Licencié après un contrôle d’alcoolémie positif au travail, un chef de chantier obtient plus de 100 000 euros : l’employeur ne pouvait pas prouver la conformité de l’éthylotest
Un chef de chantier licencié pour alcoolémie positive en octobre 2020 sur un chantier du sud de la France a obtenu gain de cause en justice. La cour d'appel de Montpellier a jugé le 3 avril 2024 le licenciement injustifié, condamnant l'entreprise à lui verser plus de 100 000 euros d'indemnités. La Cour de cassation a confirmé cette décision en mars 2026.
L'éthylotest était positif, le licenciement était donc inévitable. Pourtant, près de six ans après les faits, un chef de chantier travaillant dans le Carcassonnais a finalement obtenu gain de cause devant la justice. Son entreprise a été condamnée à lui verser plus de 100 000 euros d'indemnités.

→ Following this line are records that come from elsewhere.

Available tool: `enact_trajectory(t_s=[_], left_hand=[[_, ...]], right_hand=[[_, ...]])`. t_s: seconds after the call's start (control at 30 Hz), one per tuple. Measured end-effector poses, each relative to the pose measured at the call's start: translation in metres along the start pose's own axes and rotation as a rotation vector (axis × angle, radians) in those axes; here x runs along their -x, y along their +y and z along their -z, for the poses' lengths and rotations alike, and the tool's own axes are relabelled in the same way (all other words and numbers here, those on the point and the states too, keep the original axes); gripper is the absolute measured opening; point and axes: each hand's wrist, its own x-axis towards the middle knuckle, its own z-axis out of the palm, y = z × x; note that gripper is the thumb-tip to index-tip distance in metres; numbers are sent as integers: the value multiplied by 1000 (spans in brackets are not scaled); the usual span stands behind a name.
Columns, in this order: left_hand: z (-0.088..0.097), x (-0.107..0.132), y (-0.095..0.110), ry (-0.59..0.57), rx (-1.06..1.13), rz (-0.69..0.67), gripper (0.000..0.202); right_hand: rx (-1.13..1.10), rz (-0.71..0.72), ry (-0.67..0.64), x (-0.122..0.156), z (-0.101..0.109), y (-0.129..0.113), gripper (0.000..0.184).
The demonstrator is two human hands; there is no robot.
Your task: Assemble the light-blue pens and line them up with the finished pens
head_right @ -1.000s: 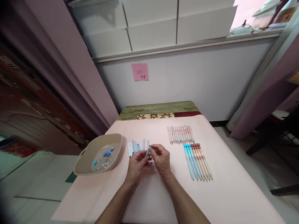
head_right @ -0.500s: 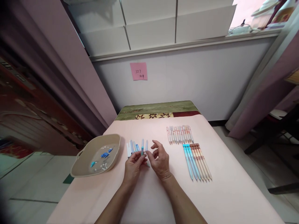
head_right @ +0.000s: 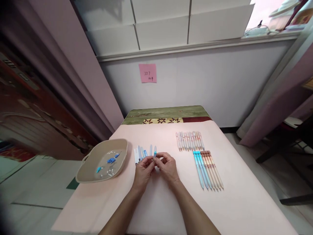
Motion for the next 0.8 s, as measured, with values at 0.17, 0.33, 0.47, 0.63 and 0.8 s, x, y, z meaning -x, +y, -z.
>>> enact_trajectory(t_s=[0.17, 0.33, 0.47, 0.63, 0.8], left_hand=[[-8, 3, 1, -21, 214, 127, 30], [-10, 3, 1, 0, 331, 210, 31], [-12, 3, 2, 30, 379, 302, 26], [-13, 5, 5, 42, 418, 339, 21], [-10, 5, 4, 68, 320, 263, 27]], right_hand=[[159, 223, 88, -1, 5, -5, 15], [-39, 125, 117, -3, 5, -5, 21], [-190, 70, 110, -8, 5, -8, 28], [-284, 7, 142, -11, 8, -9, 27], [-355, -77, 198, -12, 11, -7, 26]])
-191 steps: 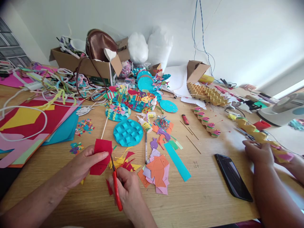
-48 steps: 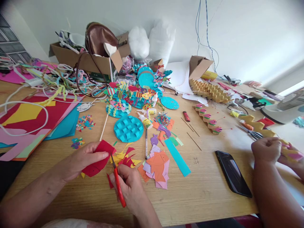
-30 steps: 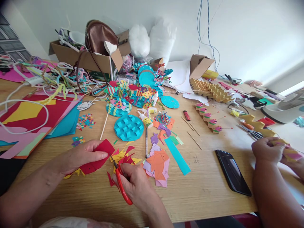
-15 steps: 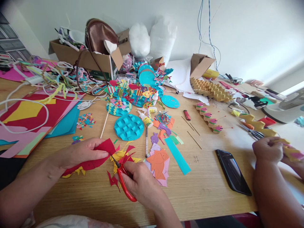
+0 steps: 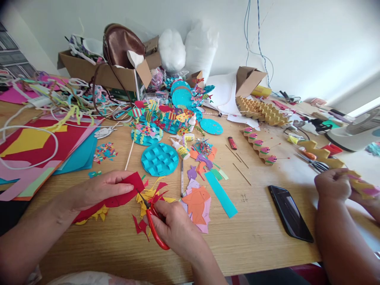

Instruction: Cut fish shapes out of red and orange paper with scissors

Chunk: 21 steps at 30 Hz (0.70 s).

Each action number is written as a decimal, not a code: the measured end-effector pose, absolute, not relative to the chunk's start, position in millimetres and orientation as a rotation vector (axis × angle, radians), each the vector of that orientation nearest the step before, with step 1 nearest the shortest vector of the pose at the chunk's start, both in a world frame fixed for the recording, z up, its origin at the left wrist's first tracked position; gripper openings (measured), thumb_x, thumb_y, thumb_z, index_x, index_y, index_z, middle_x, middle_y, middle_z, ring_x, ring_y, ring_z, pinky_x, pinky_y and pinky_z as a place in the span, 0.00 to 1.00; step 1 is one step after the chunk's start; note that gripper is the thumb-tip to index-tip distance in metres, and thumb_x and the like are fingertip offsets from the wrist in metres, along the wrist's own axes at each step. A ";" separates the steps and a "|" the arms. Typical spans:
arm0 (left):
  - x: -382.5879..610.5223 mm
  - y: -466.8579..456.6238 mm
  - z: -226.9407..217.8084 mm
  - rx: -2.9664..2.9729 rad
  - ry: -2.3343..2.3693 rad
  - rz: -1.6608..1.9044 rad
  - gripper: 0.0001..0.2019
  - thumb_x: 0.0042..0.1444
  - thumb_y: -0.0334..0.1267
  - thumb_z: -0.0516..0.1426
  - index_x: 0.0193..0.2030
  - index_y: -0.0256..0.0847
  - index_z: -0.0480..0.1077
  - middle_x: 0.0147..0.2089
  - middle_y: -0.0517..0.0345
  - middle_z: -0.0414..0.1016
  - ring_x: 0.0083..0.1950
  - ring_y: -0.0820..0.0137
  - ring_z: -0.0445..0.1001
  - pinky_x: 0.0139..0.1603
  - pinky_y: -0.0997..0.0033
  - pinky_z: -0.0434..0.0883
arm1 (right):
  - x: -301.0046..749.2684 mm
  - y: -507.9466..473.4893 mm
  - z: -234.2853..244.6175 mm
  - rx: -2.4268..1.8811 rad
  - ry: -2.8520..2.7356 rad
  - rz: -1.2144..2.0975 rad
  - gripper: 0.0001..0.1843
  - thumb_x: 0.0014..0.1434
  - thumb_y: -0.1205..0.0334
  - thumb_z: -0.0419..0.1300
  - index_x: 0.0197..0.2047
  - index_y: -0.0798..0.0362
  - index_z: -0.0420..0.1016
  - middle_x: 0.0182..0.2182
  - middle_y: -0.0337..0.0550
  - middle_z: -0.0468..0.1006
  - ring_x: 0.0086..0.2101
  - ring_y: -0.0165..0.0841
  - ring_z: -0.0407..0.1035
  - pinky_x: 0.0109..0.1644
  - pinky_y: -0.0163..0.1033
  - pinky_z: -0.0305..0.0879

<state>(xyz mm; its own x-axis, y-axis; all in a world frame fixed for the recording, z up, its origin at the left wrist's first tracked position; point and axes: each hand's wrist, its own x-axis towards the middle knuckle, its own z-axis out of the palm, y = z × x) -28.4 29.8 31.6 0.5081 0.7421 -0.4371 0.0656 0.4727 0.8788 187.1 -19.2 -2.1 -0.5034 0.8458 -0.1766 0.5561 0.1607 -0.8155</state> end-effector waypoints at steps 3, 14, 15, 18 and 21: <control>-23.9 27.5 29.6 0.998 0.982 0.564 0.09 0.50 0.39 0.61 0.37 0.39 0.77 0.30 0.60 0.78 0.26 0.77 0.69 0.24 0.81 0.61 | 185.2 -21.5 -5.8 -1.346 -2.018 1.329 0.19 0.64 0.54 0.51 0.24 0.52 0.57 0.19 0.33 0.58 0.21 0.26 0.51 0.23 0.32 0.46; 0.8 12.4 25.0 0.720 1.005 0.790 0.09 0.46 0.37 0.64 0.36 0.41 0.75 0.28 0.62 0.78 0.28 0.74 0.72 0.28 0.78 0.66 | 156.8 -37.3 -16.6 -1.199 -1.235 1.747 0.26 0.56 0.37 0.53 0.23 0.52 0.58 0.13 0.30 0.61 0.13 0.22 0.53 0.15 0.28 0.48; 2.9 11.3 25.3 0.711 1.006 0.794 0.09 0.46 0.37 0.64 0.37 0.41 0.75 0.28 0.61 0.78 0.28 0.74 0.73 0.28 0.78 0.67 | 155.1 -38.1 -17.1 -1.174 -1.203 1.746 0.27 0.55 0.36 0.53 0.23 0.52 0.59 0.13 0.30 0.61 0.12 0.22 0.53 0.15 0.28 0.48; 7.1 8.9 25.1 0.685 1.004 0.818 0.08 0.47 0.37 0.63 0.36 0.40 0.75 0.28 0.62 0.78 0.27 0.74 0.72 0.28 0.78 0.67 | 152.0 -38.8 -18.3 -1.142 -1.149 1.735 0.28 0.54 0.34 0.54 0.22 0.52 0.58 0.13 0.30 0.61 0.12 0.22 0.53 0.15 0.28 0.49; 8.7 7.5 23.8 0.675 0.982 0.854 0.07 0.48 0.37 0.62 0.34 0.40 0.75 0.28 0.62 0.78 0.29 0.73 0.73 0.32 0.77 0.69 | 150.9 -38.4 -19.9 -1.118 -1.138 1.735 0.28 0.54 0.35 0.54 0.22 0.52 0.59 0.13 0.30 0.61 0.12 0.22 0.52 0.16 0.28 0.50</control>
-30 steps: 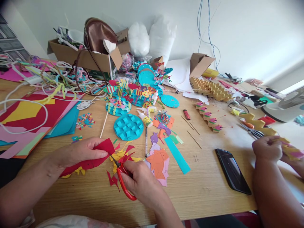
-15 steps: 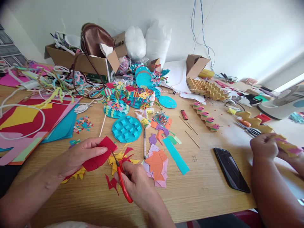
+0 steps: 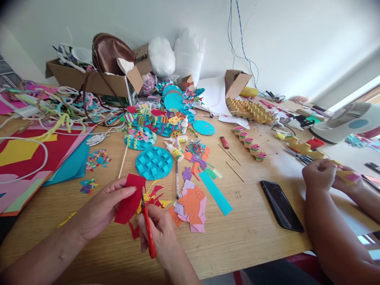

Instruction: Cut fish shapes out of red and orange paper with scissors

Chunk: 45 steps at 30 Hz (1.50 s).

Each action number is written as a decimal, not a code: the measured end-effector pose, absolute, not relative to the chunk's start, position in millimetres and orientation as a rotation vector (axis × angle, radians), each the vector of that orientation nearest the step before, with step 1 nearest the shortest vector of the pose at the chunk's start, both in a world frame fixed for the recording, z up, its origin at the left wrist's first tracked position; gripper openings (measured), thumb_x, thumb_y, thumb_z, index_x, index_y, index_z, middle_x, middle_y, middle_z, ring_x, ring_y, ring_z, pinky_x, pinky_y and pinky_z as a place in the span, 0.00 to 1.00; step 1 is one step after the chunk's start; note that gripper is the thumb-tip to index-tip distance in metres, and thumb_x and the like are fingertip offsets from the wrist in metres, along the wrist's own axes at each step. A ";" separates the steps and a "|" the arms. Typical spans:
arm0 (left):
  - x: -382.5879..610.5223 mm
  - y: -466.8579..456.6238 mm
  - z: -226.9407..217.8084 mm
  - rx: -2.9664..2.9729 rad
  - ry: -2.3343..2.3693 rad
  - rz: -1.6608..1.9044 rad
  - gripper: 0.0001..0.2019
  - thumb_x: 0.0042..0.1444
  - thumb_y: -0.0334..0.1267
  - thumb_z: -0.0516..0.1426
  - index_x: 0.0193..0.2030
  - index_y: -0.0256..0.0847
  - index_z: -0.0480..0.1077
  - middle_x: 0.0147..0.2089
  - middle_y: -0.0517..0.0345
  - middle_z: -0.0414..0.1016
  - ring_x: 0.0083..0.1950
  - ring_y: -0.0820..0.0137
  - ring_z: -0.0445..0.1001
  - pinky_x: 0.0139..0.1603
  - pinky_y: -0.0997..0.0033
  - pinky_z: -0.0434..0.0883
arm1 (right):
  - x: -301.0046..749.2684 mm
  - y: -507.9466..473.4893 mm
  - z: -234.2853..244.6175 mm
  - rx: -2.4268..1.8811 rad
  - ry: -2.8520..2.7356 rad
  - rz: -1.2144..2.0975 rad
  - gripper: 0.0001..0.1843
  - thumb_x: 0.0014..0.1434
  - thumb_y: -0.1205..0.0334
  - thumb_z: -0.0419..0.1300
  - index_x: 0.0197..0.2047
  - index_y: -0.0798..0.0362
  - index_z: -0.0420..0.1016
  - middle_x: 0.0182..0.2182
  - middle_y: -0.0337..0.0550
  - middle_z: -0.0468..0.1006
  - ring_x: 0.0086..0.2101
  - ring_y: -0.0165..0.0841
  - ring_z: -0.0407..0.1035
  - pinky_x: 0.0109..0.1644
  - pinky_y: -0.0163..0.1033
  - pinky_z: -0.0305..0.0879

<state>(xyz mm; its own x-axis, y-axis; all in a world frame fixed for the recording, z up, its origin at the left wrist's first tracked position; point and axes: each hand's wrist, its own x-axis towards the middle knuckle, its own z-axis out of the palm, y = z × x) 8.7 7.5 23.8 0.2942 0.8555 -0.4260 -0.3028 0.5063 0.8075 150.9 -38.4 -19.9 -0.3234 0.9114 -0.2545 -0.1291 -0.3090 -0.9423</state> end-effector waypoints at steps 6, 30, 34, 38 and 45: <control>11.3 7.2 21.1 0.688 1.019 0.871 0.09 0.45 0.40 0.63 0.33 0.38 0.75 0.27 0.60 0.77 0.29 0.71 0.71 0.32 0.75 0.66 | 150.0 -38.8 -20.3 -1.130 -1.146 1.742 0.25 0.57 0.39 0.54 0.24 0.53 0.63 0.13 0.31 0.62 0.14 0.23 0.54 0.17 0.28 0.51; 9.4 9.2 19.6 1.071 1.158 0.733 0.09 0.49 0.43 0.56 0.24 0.40 0.69 0.21 0.65 0.66 0.23 0.74 0.58 0.24 0.75 0.56 | 152.0 -40.3 -23.2 -1.084 -1.182 1.767 0.31 0.55 0.32 0.50 0.27 0.54 0.72 0.12 0.32 0.60 0.12 0.23 0.52 0.16 0.30 0.48; 9.5 8.8 16.5 1.065 1.144 0.714 0.10 0.50 0.43 0.55 0.25 0.40 0.68 0.20 0.65 0.65 0.23 0.74 0.57 0.24 0.75 0.56 | 151.0 -41.2 -26.0 -1.054 -1.145 1.767 0.32 0.54 0.31 0.50 0.26 0.54 0.72 0.11 0.32 0.59 0.12 0.24 0.51 0.16 0.30 0.47; 10.2 8.8 17.2 1.065 1.131 0.705 0.10 0.50 0.44 0.55 0.24 0.40 0.67 0.20 0.65 0.63 0.23 0.74 0.56 0.24 0.75 0.55 | 151.1 -40.9 -25.7 -1.027 -1.119 1.787 0.29 0.56 0.34 0.52 0.28 0.53 0.73 0.12 0.31 0.59 0.12 0.23 0.51 0.16 0.30 0.46; 10.3 9.2 18.3 1.069 1.125 0.694 0.10 0.49 0.44 0.55 0.25 0.40 0.67 0.20 0.66 0.61 0.23 0.74 0.55 0.24 0.75 0.55 | 151.8 -41.9 -26.0 -1.008 -1.097 1.788 0.29 0.57 0.35 0.52 0.24 0.53 0.70 0.11 0.32 0.58 0.12 0.23 0.50 0.15 0.29 0.45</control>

L’affaire débute le 14 octobre 2020, sur un chantier du sud de la France. Ce jour-là, le responsable d’un chef de chantier lui demande de se soumettre à un contrôle d’alcoolémie. Le salarié refuse d’abord de souffler dans l’appareil, puis finit par s'exécuter. Là, le couperet tombe : le résultat est positif. Face à son supérieur, l'homme reconnaît avoir consommé de l'alcool sur son lieu de travail.
Il réclame 128 123 euros
Convoqué dès le jour même à un entretien préalable, il est placé en mise à pied conservatoire. Treize jours plus tard, l'employeur le licencie pour faute grave, comme le raconte le média spécialisé Cadremploi. Sur le papier, le dossier semble solide. Le salarié occupe en effet un poste à responsabilités sur un chantier, où l’alcool peut exposer les travailleurs, les usagers et les équipements à des risques importants.
Mais le salarié ne s’avoue pas vaincu. Il saisit le conseil de prud’hommes de Carcassonne, puis la cour d’appel de Montpellier, afin de contester son licenciement. Il réclame au total 128 123 euros, au titre notamment des salaires et des différentes indemnités liées à la rupture de son contrat.
Et pour cause. Comme l'explique un avocat spécialisé en droit du travail à nos confrères, c'est à l'entreprise de démontrer que le salarié occupait un poste à risque, dans lequel un état d'alcoolisation pouvait avoir des conséquences graves. Surtout, l'employeur doit appliquer à la lettre les règles qu'il a lui-même fixées dans son règlement intérieur.
Un éthylotest dont la conformité n'est pas prouvée
C'est précisément ce point qui a fait basculer l'affaire en faveur de l'employé. Car le règlement de l'entreprise imposait l'utilisation d'un éthylotest homologué, la réalisation du contrôle par une personne formée et la possibilité, pour le salarié, de contester le résultat. Or, au cours de la procédure, l'entreprise a été incapable de démontrer que l'appareil utilisé lors du contrôle était bien homologué, que la personne ayant procédé au contrôle avait reçu la formation nécessaire ou encore que le salarié avait bien été informé de son droit de contester le résultat et de demander une contre-expertise.
Le 3 avril 2024, la cour d’appel de Montpellier juge donc que le licenciement est dépourvu de cause réelle et sérieuse. Elle condamne l’entreprise à verser 102 911 euros au chef de chantier. Une somme qui comprend notamment un rappel de salaire, une indemnité compensatrice de préavis, une indemnité de licenciement ainsi que des dommages-intérêts. L’employeur doit également rembourser à France Travail jusqu’à six mois d’allocations chômage versées au salarié.
Estimant que le taux d'alcoolémie suffisait à caractériser une faute grave, l'entreprise s'est pourvue en cassation. Mais le 18 mars 2026, la Cour de cassation a rejeté la demande. L'employeur a été condamné à verser 3 000 euros supplémentaires au titre des frais de justice.